Does this mean if I plug 4900 into a compound interest calculator with 5% per annum and it quotes £11k for in 20 ish years time, that is actually what I could get per annum instead...ie double the value they have stated today.

Comments

  • IAMIAM said:
    I have requested and received a figure stating I could get £4900 per annum from age 60 (the date I set).

    In the leaflets, it says it will increase each year up to a maximum of 5% (RPI/CPI/ Capped at 5%)

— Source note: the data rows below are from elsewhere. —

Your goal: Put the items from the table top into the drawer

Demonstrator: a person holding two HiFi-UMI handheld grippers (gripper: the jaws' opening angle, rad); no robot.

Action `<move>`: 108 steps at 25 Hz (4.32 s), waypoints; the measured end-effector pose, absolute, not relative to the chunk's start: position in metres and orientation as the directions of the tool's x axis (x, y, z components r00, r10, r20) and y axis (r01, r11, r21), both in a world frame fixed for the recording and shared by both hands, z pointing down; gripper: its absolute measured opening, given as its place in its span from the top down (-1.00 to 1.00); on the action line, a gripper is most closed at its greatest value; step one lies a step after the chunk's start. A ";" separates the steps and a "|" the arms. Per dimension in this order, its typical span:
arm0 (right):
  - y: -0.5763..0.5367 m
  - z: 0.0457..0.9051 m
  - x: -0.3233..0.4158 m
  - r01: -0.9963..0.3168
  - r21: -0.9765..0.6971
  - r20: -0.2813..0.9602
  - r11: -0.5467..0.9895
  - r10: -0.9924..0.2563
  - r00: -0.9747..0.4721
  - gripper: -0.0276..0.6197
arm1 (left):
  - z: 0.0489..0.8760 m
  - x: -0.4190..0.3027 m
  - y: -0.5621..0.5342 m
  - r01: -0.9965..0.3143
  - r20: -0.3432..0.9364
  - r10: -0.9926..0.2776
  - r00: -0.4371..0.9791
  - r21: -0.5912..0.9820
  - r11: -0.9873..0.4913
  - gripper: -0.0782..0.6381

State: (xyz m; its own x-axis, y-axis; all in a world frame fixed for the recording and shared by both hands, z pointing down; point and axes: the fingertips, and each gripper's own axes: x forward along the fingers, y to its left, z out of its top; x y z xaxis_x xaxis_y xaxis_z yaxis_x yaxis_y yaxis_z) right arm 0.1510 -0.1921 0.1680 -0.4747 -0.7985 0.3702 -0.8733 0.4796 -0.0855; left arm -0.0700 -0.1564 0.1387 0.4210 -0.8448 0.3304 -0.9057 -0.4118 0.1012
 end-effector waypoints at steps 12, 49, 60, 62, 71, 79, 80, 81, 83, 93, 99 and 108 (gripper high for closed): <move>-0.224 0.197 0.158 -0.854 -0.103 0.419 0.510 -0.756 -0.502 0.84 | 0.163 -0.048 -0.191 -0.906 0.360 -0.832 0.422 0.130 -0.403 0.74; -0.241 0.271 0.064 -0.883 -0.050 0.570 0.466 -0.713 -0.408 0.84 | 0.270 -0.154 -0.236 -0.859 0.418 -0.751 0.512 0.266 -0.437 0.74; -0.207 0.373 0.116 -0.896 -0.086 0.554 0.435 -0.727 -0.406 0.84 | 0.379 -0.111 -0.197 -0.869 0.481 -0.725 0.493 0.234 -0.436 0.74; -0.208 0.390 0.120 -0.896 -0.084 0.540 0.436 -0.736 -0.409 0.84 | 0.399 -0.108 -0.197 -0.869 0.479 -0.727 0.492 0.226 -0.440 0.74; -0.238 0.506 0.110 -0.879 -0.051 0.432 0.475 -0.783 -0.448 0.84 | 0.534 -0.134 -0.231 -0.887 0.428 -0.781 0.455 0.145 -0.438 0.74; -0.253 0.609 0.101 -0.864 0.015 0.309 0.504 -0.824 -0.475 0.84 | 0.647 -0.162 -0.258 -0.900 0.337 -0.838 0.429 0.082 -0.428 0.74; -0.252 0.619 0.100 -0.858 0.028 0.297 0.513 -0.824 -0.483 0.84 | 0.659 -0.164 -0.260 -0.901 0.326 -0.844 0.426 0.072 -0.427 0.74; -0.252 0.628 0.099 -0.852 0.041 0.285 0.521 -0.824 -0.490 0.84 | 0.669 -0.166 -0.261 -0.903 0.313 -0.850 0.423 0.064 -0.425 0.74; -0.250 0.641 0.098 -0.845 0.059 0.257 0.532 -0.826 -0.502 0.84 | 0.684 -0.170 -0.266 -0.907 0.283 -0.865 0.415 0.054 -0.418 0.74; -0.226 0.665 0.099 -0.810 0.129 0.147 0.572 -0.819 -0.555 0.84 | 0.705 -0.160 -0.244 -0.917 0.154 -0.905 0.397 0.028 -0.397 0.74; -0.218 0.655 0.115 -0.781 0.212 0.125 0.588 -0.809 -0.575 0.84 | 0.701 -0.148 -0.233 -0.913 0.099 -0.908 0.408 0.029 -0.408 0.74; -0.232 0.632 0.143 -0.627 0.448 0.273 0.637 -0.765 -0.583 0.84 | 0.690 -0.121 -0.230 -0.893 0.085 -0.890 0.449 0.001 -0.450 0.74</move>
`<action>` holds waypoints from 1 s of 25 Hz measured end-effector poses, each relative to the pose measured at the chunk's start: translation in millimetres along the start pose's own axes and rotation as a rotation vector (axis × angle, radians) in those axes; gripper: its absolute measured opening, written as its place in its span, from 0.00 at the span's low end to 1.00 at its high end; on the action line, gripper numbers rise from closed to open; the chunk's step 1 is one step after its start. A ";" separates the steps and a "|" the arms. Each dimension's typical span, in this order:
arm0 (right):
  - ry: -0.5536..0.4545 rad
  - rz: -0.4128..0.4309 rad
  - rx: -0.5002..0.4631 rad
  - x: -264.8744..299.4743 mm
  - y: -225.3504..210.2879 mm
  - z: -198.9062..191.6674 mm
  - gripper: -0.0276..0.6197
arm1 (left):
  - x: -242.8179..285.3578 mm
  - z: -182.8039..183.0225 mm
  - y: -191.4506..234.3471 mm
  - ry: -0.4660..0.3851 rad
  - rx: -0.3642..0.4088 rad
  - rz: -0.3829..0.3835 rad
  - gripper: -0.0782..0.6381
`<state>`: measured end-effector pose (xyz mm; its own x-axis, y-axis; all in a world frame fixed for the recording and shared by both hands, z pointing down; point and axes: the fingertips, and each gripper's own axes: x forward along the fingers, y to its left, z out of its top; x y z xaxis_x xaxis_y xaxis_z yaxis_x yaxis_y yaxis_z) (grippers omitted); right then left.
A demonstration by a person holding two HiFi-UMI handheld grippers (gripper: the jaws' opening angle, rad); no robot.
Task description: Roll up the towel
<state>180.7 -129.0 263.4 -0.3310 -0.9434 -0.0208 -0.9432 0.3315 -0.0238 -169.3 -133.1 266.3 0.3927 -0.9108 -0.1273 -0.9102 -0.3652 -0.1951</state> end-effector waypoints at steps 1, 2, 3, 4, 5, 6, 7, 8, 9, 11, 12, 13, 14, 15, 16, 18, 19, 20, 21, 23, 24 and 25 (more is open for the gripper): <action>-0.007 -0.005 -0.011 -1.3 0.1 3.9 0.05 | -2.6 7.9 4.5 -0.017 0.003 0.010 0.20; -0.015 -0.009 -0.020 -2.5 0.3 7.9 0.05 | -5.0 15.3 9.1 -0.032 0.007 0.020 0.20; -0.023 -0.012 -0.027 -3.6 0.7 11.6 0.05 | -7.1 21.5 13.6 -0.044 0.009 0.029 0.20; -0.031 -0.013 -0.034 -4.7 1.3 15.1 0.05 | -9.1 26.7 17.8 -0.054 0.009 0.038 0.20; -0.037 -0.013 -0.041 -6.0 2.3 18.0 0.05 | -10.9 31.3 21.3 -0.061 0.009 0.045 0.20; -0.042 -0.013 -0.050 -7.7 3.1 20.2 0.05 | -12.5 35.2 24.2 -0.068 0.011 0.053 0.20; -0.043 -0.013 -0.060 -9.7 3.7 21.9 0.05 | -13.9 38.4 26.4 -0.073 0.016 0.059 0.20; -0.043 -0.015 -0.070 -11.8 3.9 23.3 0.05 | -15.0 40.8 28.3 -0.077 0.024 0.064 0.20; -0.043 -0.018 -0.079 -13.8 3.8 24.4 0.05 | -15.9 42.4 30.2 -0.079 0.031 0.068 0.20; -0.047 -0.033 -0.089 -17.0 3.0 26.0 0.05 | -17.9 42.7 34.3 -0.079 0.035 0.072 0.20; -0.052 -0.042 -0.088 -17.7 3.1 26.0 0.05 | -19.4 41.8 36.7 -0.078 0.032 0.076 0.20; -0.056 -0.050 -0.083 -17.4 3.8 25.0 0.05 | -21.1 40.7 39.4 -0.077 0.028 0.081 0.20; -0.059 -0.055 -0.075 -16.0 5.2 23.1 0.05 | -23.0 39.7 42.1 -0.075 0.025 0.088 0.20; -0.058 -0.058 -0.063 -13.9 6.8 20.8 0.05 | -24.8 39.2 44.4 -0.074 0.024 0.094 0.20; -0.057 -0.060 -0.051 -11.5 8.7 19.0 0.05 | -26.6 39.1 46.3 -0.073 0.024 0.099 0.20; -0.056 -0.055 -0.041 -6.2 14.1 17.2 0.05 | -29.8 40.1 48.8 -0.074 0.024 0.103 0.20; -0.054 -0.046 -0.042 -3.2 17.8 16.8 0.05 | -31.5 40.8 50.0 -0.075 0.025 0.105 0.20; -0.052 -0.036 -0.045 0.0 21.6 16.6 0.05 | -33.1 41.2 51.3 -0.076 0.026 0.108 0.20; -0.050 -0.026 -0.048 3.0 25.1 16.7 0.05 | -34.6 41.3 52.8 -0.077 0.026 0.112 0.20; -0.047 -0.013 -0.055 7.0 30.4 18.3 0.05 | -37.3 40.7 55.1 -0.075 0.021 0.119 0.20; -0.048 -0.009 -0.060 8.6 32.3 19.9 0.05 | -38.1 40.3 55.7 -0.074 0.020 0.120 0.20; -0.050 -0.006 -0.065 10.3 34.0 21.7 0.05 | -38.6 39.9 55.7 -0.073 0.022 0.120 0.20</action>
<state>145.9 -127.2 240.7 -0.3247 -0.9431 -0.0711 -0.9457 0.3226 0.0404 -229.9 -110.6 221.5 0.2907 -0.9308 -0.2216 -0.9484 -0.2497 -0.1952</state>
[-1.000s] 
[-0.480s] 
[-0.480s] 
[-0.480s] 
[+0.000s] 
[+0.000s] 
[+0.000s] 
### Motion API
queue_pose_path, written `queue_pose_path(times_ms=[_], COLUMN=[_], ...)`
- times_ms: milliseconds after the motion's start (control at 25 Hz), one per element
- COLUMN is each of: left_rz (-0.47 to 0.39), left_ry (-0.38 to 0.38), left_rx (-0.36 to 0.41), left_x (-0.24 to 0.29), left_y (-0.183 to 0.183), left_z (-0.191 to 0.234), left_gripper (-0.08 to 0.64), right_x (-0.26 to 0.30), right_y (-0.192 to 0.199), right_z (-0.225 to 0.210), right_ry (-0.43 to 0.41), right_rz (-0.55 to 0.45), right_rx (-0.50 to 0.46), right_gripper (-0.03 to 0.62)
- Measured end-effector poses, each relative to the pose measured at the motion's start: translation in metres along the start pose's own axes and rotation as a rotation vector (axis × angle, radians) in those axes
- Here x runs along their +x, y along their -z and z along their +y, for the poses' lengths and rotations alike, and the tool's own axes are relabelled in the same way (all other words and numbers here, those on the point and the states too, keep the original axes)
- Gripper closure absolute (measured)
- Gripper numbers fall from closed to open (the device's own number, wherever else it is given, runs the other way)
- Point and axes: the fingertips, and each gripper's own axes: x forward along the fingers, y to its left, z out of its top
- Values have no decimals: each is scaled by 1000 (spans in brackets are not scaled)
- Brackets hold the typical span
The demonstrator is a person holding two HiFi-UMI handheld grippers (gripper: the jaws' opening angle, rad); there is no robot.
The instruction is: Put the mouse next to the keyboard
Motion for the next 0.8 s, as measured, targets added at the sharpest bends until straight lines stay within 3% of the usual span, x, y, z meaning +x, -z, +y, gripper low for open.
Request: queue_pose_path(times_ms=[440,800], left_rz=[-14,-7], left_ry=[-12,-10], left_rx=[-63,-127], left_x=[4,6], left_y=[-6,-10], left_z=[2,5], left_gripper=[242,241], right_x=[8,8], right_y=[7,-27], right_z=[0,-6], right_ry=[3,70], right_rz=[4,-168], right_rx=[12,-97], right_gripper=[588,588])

    Does this mean if I plug 4900 into a compound interest calculator with 5% per annum and it quotes £11k for in 20 ish years time, that is actually what I could get per annum instead...ie double the value they have stated today.
    It all depends on what basis they have provided the current quote.

    Was this the pension accrued to when you left the scheme?

    Or the pension accrued to when you left the scheme revalued to now?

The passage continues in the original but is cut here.